Running Sentence Piece Model on English --> Arabic gives bad results

mayub · September 30, 2019, 1:49am

Hi There,

I’m using the OpenNMT-tf repo for building the English-Arabic model. Previously, I have used the same for building English-Spanish model which has given pretty decent results like BLEU scores in the mid 60’s. I had used the following steps for English - Spanish:
Tokenize(OpenNMT Tokenizer) - BPE - Learn Alignments - Learn Model with Alignments

This has worked well for Domain Adaption (DA) as well. Now, when I run the same steps for English to Arabic with the default OpenNMT tokenization I get okayish scores like ~25 BLEU (not bad when compared to research paper results I have seen). Lot of the topics here suggest to try Sentence Piece tokenization for Arabic language which has seem to work in the past. In short, when I try running sentence piece on the my dataset for some weird reason predictions turn out to be in English however I want them to be in Arabic.

Below are the steps I have run-

Downloaded the spm library from Google Sentence Piece
Combine the train dataset into one file to learn joint sentence piece model

cat train_large_en.txt train_large_ar.txt > /home/ubuntu/mayub/datasets/in_use/arabic/actual_run3_sp/sp/sp_input_combine_file.txt
Train the model on Combined english-arabic dataset (its a combination of subsets from QCIR Domain Corpus, UN parallel data, Arab Acquis data, OpenSubtitles ; in total about 2M sentences)

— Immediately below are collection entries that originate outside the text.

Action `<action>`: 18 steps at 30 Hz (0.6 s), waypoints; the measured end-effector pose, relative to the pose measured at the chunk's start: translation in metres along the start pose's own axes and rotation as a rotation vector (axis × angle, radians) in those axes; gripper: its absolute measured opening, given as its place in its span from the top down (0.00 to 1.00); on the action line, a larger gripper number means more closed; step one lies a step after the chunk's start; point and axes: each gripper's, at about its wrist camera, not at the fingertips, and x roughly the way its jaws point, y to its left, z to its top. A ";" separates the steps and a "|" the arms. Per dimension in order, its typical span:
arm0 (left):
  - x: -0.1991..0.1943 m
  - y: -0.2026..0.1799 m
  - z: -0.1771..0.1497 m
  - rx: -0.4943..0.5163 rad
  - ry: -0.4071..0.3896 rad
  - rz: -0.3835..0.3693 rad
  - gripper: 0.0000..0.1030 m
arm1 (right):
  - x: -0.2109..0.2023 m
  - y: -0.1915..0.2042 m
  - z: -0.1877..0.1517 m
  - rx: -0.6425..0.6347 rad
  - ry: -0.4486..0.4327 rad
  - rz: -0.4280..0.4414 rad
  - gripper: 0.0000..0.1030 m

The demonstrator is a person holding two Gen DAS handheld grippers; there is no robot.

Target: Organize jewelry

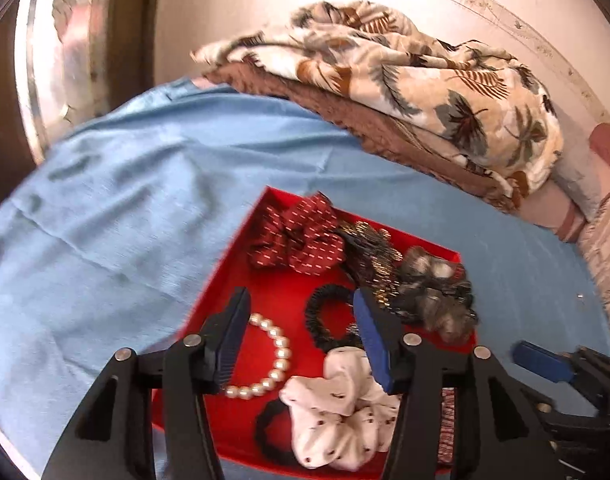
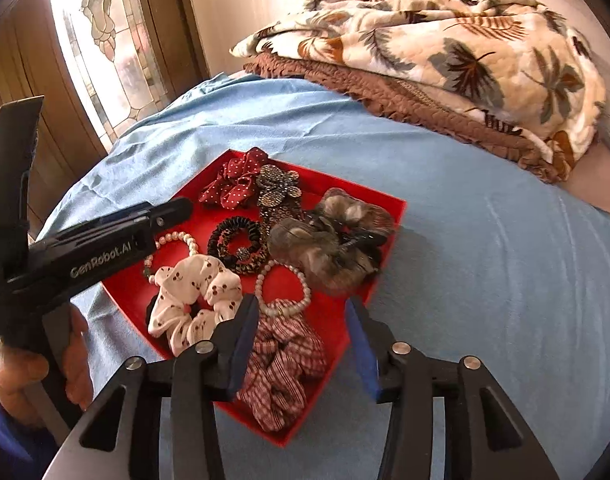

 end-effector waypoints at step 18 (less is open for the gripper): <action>-0.045 0.017 -0.001 -0.050 -0.220 0.203 0.16 | 0.039 -0.013 -0.026 -0.015 0.130 -0.108 0.48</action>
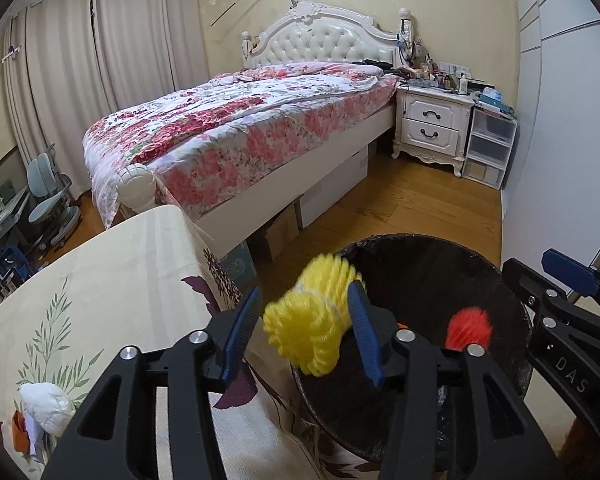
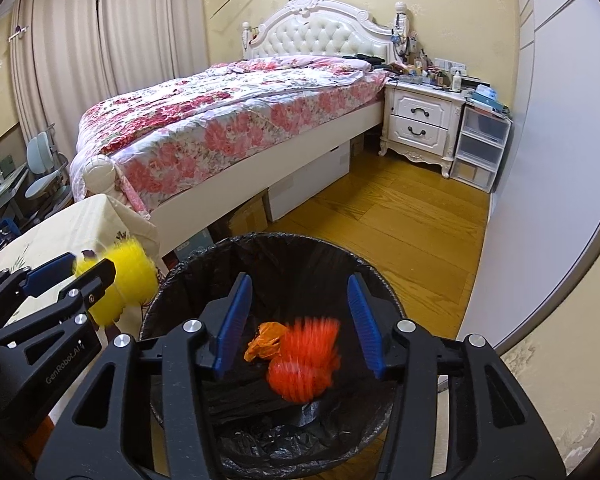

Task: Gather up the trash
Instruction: 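Carry both mesh nets over the black bin and open both grippers, then move both grippers back over the remaining items on the bed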

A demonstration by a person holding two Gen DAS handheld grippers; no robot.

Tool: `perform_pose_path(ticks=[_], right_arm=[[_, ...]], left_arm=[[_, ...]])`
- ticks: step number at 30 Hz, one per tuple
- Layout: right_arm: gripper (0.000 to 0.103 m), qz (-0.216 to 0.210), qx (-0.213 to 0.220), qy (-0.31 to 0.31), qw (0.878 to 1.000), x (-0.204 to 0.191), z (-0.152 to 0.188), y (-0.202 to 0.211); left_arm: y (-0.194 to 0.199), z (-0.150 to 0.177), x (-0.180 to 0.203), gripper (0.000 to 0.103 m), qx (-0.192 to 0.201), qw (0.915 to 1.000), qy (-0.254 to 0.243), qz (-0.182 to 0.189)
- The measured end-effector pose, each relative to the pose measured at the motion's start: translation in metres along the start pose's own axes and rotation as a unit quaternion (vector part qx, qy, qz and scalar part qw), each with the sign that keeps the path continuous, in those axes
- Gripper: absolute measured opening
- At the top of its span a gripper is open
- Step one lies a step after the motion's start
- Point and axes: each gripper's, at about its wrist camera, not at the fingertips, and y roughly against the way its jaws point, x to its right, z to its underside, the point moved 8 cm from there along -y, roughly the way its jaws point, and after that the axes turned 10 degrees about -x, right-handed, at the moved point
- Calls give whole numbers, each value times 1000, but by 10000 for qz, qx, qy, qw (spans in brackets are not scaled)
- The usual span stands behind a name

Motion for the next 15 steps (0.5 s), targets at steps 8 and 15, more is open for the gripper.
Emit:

spm_train --input=/home/ubuntu/mayub/datasets/in_use/arabic/actual_run3_sp/sp/sp_input_combine_file.txt --model_prefix=spm --vocab_size=32000 --character_coverage=0.9995
Generate the English and Arabic vocabulary files
spm_encode --model= /home/ubuntu/mayub/datasets/in_use/arabic/actual_run3_sp/spm.model --generate_vocabulary < train_large_en.txt > /home/ubuntu/mayub/datasets/in_use/arabic/actual_run3_sp/sp_vocab/vocab.en

spm_encode --model=/home/ubuntu/mayub/datasets/in_use/arabic/actual_run3_sp/sp/spm.model --generate_vocabulary < train_large_ar.txt > /home/ubuntu/mayub/datasets/in_use/arabic/actual_run3_sp/sp_vocab/vocab.ar
Encode the train,dev,test files (english and arabic) with the learnt spm model
spm_encode --model=/home/ubuntu/mayub/datasets/in_use/arabic/actual_run3_sp/sp/spm.model --vocabulary=/home/ubuntu/mayub/datasets/in_use/arabic/actual_run3_sp/sp_vocab/vocab.en < /home/ubuntu/mayub/datasets/raw/arabic/large_v2/test_large_en.txt > /home/ubuntu/mayub/datasets/in_use/arabic/actual_run3_sp/test_sp_applied.en
(Optional Generating the alignments file)
Pass above spm encoded files to OpenNMT-tf for Training the NMT model. Config file is as below:

model_dir: /home/ubuntu/mayub/datasets/in_use/arabic/actual_run3_sp/en_ar_transformer_b/

data:
train_features_file: /home/ubuntu/mayub/datasets/in_use/arabic/actual_run3_sp/train_sp_applied.en
train_labels_file: /home/ubuntu/mayub/datasets/in_use/arabic/actual_run3_sp/train_sp_applied.ar
eval_features_file: /home/ubuntu/mayub/datasets/in_use/arabic/actual_run3_sp/dev_sp_applied.en
eval_labels_file: /home/ubuntu/mayub/datasets/in_use/arabic/actual_run3_sp/dev_sp_applied.en
source_words_vocabulary: /home/ubuntu/mayub/datasets/in_use/arabic/actual_run3_sp/sp/spm_clean_src.txt
target_words_vocabulary: /home/ubuntu/mayub/datasets/in_use/arabic/actual_run3_sp/sp/spm_clean_trg.txt

params:
guided_alignment_type: ce
guided_alignment_weight: 1
replace_unknown_target: true

train:
save_checkpoints_steps: 1000
keep_checkpoint_max: 3
save_summary_steps: 1000
train_steps: 25000
batch_size: 1024
effective_batch_size: null
maximum_features_length: 100
maximum_labels_length: 100

eval:
eval_delay: 1800
external_evaluators: [BLEU,BLEU-detok]

train command:
onmt-main train_and_eval --model_type Transformer --config /home/ubuntu/mayub/datasets/in_use/arabic/actual_run3_sp/actual_run_3_sp.yml --auto_config --num_gpus 1 2>&1 | tee /home/ubuntu/mayub/datasets/in_use/arabic/actual_run3_sp/en_ar_transformer_large_sp.log

Sample Predictions File -

All files that I’m using are in available here for reference. I’m not sure if I’m missing something which I should be doing. Please advice.

Thanks !

Mohammed Ayub

guillaumekln · September 30, 2019, 7:42am

Hi,

You should probably try training separate SentencePiece models for this case.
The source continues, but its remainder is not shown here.